Die Zeit
- Publisher: Sudeten German Party, NSDAP
- Founded: 1 October 1935
- Ceased publication: 1945
- Political alignment: National Socialist
- Language: German language
- Headquarters: Hybernská ul. 4, Prague II, later Dresden and Reichenberg
- City: Prague
- Sister newspapers: Rundschau, Die Zeit am Montag, Zeitspiegel

= Die Zeit (Prague) =

Die Zeit ('The Time') was a German language daily newspaper published in Prague, Czechoslovakia from 1935 to 1938. The newspaper was the central organ of the Sudeten German Party (SdP). The first issue came out on 1 October 1935. Die Zeit took over the role as the central party organ from the weekly Rundschau. Walter Brand was the editor-in-chief of Die Zeit.

The newspaper received funds from Germany. 250,000 Reichsmark were transferred for the launch of Die Zeit, followed by a monthly subsidy of 10,000 Reichsmarks.

Die Zeit had an illustrated supplement, Zeitspiegel ('Mirror of Time').

As of 1937/1938 SdP re-organized its party press. All small publishing companies were merged in two central publishing companies. On 1 January 1938 Die Zeit, Zeitspiegel and Rundschau came under the management of the publishing company "Pressa-Gesellschaft m. b. H., Herausgabe und Verkauf von Zeitungen und Zeitschriften", at Hybernska Street 4, Prague II. On 1 April 1938 the weekly Die Zeit am Montag ('The Time on Monday') was added to the publications issued by the same company.

The SdP shut down its Prague HQ and Die Zeit on 14 September 1938. The suspension of publishing of Die Zeit was supposedly 'temporary'.
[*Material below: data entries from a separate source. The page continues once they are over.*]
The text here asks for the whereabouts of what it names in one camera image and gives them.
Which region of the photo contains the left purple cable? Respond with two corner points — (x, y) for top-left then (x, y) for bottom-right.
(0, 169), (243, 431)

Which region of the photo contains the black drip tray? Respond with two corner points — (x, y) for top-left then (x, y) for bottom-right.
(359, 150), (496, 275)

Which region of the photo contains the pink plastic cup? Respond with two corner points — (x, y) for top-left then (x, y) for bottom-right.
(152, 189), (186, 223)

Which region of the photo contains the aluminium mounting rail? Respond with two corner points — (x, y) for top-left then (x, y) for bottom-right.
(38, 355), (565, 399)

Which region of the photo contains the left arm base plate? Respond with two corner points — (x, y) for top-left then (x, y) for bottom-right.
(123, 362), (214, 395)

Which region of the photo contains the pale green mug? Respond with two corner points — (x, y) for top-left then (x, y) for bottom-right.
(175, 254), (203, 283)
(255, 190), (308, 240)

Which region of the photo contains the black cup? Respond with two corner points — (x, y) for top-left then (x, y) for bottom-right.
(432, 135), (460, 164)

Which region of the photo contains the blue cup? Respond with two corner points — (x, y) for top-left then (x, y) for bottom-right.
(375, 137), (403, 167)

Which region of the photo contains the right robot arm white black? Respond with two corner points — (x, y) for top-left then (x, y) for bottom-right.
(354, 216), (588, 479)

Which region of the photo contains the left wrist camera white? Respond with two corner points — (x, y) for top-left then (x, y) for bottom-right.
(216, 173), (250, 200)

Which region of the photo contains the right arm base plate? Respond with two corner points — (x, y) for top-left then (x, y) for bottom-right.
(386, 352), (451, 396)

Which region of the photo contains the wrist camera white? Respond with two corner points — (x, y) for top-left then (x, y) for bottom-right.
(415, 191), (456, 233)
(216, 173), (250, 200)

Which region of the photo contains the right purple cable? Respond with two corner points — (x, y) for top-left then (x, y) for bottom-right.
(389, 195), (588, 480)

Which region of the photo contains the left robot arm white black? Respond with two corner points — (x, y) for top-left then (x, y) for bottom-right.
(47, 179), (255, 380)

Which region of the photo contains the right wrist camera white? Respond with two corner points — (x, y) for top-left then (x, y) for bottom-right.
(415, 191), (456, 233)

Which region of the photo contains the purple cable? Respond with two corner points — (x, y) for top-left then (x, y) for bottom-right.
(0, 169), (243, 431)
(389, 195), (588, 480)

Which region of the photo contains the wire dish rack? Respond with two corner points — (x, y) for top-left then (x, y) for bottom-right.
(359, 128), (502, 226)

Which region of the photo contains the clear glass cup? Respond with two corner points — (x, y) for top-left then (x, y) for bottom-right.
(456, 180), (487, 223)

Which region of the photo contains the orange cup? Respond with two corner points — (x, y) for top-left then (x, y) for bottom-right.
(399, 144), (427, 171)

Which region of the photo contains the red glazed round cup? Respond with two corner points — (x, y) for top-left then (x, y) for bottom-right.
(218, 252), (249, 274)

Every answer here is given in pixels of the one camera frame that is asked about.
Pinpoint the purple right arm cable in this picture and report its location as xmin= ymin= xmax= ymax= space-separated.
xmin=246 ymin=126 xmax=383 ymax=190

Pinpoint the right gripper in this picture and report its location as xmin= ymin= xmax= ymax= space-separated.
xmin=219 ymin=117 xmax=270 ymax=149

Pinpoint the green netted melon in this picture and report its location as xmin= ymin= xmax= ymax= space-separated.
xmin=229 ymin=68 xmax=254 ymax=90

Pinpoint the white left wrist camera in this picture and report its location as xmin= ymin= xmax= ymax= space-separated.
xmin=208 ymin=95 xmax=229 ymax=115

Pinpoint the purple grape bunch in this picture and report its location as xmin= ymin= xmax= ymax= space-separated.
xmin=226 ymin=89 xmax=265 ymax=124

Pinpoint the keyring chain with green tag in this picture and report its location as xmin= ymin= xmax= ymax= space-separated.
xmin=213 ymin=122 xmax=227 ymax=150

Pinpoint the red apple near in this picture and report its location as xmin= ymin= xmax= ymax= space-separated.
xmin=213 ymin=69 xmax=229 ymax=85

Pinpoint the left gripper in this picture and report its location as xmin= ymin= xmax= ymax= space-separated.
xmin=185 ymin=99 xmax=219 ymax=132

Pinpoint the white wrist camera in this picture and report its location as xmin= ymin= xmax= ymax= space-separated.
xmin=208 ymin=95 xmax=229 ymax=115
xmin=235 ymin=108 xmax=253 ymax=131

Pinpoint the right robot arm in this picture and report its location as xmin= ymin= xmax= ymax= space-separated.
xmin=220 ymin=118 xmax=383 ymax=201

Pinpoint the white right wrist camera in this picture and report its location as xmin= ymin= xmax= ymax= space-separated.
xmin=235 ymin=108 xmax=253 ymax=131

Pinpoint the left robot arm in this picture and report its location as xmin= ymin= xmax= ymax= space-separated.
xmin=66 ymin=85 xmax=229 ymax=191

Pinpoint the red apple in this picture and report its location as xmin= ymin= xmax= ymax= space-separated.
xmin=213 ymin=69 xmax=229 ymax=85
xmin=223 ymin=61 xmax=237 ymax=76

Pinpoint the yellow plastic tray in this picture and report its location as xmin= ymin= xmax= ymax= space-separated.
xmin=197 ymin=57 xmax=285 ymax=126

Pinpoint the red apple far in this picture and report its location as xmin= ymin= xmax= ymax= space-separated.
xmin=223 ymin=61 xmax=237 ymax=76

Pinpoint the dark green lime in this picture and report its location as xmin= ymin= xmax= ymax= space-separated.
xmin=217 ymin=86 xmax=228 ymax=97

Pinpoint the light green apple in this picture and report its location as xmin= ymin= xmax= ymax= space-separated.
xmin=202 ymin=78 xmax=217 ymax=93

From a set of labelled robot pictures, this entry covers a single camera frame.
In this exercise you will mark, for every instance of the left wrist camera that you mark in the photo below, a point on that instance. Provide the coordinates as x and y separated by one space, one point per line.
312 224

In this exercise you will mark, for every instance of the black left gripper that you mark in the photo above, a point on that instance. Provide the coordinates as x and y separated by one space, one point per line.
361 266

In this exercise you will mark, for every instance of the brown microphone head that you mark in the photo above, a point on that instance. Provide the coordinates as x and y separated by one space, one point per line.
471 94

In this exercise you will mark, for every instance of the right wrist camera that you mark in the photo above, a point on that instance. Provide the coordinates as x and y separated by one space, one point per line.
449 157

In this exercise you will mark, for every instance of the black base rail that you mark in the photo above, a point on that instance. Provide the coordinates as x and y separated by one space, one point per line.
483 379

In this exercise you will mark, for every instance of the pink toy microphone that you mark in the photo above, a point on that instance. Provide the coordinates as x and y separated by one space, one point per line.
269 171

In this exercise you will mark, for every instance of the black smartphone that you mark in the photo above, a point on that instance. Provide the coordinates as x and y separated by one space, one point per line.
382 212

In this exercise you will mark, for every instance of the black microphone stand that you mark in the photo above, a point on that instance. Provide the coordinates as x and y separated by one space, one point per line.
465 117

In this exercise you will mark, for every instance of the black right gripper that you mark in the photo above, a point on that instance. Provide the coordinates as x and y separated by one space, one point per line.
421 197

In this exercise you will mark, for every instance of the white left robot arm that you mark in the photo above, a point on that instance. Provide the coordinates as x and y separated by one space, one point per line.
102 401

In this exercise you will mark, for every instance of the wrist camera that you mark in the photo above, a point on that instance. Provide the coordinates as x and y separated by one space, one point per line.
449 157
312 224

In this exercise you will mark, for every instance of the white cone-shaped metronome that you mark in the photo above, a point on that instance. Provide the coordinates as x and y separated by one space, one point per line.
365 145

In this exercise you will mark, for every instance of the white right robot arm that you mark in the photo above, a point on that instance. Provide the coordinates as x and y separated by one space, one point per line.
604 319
On 4 October 1938 Die Zeit re-appeared, being published from Dresden, Germany. Once the Reichsgau Sudetenland had been established, Die Zeit became the official NSDAP daily for Sudetenland. The publishing was shifted to Reichenberg. Die Zeit was issued by R.S. Gauverlag Sudetenland G.m.b.H. between 1939 and 1945. Publication continued at least until February 1945.